One of the great misconceptions of writing is that certain types of texts need to be certain lengths. Another is that filling them with complex language will also impress a reader. Neither of these is true.

Word counts are great for giving you a target zone to aim for, but ultimately they should only serve as a framework (especially online). A good article will (within reason) always define its own length.

It’s true that certain types of article – such as in-depth reports – will naturally be longer than others. But this should only ever be a reflection of the amount of information they need to contain, rather than a desire to hit a predetermined amount of words.

Nor should its wording be too complex. Don’t use elaborate wordplay and phrases in an attempt to look clever, as you just run the risk of confusing your reader. If you want your piece to inspire confidence, do so by ensuring the points you present are adequately supported by the facts.

2. Planning and research

By far the easiest way to instil a sense of confidence in your reader is to demonstrate that you have a genuine grasp of the subject matter.

Research is key: look not only at facts, but developments and issues as well.
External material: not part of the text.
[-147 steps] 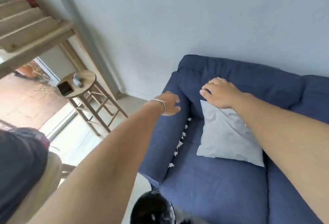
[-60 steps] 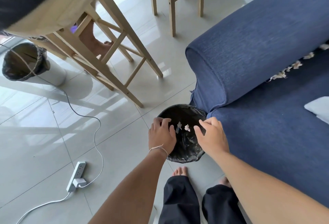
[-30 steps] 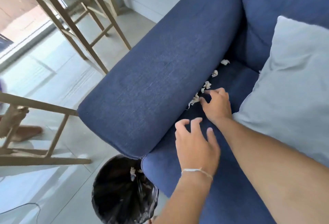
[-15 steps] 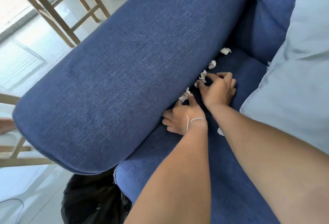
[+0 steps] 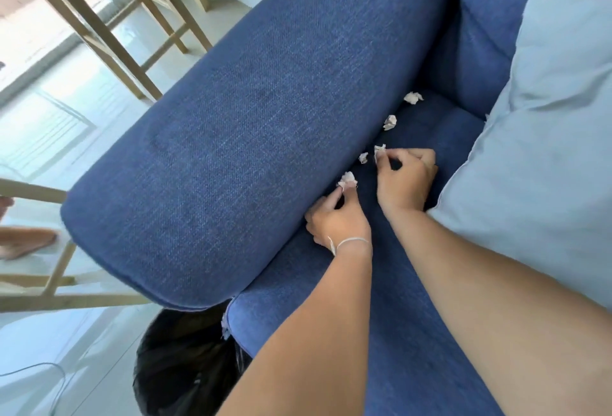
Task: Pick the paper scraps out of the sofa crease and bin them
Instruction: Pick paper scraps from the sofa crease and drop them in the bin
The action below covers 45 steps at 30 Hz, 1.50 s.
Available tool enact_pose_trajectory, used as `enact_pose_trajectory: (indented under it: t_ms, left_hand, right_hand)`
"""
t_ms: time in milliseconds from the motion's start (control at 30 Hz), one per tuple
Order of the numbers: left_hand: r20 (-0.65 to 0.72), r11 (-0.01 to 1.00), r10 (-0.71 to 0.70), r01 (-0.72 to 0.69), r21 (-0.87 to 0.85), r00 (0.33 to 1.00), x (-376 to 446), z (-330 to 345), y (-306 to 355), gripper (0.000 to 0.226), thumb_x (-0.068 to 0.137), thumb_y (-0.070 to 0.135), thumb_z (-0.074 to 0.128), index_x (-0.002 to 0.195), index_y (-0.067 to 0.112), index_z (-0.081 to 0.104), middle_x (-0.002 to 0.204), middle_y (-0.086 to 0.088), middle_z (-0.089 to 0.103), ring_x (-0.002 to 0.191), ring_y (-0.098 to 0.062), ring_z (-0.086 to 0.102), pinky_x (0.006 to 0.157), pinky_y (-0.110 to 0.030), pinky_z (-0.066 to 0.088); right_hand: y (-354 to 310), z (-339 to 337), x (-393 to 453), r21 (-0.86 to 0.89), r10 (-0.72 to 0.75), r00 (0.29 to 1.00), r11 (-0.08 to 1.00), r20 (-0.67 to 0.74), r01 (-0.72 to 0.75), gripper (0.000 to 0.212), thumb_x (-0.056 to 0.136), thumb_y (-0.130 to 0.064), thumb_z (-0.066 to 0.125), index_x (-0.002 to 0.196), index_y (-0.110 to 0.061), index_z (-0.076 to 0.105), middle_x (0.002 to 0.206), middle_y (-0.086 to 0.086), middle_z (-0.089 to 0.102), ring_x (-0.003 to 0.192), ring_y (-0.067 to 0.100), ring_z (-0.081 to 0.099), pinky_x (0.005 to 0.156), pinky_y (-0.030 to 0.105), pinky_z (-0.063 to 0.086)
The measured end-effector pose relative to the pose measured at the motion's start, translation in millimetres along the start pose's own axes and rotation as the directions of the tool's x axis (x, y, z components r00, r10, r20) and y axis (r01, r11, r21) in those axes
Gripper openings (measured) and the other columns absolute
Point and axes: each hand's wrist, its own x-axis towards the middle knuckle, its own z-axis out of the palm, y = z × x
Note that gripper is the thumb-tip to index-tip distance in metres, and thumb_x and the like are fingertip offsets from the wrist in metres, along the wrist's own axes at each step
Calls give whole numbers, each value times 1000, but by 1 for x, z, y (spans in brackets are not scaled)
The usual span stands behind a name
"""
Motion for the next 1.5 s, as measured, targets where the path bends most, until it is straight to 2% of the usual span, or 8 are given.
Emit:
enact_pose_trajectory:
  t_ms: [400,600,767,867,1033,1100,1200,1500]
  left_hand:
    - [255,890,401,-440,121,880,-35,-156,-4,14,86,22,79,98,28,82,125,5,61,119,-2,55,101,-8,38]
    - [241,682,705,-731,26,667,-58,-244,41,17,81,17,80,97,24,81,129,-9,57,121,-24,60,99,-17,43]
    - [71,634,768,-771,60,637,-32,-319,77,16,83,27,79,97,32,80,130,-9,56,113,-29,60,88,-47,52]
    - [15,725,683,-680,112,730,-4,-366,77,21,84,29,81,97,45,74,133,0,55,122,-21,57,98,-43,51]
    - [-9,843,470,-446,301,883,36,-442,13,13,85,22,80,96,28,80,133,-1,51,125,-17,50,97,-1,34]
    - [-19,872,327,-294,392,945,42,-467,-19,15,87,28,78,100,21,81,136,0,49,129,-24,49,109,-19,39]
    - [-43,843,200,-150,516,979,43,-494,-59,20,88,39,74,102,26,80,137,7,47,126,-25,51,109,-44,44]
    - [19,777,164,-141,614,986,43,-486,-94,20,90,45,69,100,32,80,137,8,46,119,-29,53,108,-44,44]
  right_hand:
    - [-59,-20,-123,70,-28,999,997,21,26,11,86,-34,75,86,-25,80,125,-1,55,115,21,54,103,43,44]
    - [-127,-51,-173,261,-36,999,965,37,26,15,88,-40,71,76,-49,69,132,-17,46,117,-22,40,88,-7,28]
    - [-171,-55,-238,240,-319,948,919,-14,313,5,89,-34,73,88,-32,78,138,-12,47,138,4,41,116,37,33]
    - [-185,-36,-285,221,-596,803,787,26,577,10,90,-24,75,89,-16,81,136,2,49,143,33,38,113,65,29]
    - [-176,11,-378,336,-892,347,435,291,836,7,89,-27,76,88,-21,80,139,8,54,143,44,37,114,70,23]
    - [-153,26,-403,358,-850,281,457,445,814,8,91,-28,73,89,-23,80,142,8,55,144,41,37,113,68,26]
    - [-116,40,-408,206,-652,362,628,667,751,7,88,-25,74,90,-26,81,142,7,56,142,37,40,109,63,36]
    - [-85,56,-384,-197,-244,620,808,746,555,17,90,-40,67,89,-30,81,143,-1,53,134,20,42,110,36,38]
This will not only give you evidence to support the points in your text, but also an angle that people who are interested in the topic will find engaging.

The sheer size and interactivity of the internet can help in this regard. If you were to write an in-depth report on online gambling regulation in a particular country, not only can you look at official documents, other reports and news for facts and figures, you can also contact interested parties, or even view forums, to develop an understanding of what its main talking points are.

Once you’ve decided on your angle, you can then arrange your main points – and the evidence that you’ll be using to support them – accordingly.

3. Grammar and spelling

They may sound so obvious as to hardly be worth mentioning, yet spelling and grammar are two issues that frequently blight copy.

Irrespective of the factual accuracy of the content in question, if it’s riddled with spelling mistakes, poor punctuation and suchlike, it will undermine the authority of the piece as a whole. That’s not to say errors won’t happen, but don’t leave anything to chance. If you’re unsure about something, ask someone or look it up.